Start of Block

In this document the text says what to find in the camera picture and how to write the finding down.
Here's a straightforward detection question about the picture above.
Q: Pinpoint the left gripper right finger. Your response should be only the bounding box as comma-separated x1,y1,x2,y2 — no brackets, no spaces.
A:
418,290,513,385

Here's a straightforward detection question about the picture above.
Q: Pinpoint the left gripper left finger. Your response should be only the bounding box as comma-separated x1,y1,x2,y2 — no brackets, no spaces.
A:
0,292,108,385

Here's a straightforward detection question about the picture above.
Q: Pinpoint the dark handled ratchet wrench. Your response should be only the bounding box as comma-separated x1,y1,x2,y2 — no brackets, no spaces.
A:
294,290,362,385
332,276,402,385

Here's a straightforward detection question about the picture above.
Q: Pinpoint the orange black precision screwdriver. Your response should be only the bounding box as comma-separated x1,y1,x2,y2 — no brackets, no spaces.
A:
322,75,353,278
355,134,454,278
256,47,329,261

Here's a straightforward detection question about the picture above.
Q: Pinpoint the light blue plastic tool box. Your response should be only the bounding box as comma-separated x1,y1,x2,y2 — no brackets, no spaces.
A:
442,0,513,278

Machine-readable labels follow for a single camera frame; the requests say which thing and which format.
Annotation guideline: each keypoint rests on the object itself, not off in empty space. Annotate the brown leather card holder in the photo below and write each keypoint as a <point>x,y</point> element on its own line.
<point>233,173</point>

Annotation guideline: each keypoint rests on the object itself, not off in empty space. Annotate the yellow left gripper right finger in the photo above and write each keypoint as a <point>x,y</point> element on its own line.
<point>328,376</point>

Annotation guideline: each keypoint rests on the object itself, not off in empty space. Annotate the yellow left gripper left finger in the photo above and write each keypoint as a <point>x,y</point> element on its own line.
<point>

End of Block

### [Exercise details]
Starting at the line that contains "Machine-readable labels follow", print every line through the last one of the records, exactly and with nothing else.

### [Exercise response]
Machine-readable labels follow for a single camera frame; the requests say which thing and which format.
Annotation guideline: each keypoint rests on the object itself, not off in empty space. Annotate the brown leather card holder in the photo below and write each keypoint as a <point>x,y</point> element on its own line.
<point>233,173</point>

Annotation guideline: each keypoint rests on the object itself, not off in empty space. Annotate the yellow left gripper right finger in the photo above and write each keypoint as a <point>x,y</point> element on its own line.
<point>328,376</point>

Annotation guideline: each keypoint rests on the object itself, not off in empty space. Annotate the yellow left gripper left finger in the photo above and write each keypoint as a <point>x,y</point> element on its own line.
<point>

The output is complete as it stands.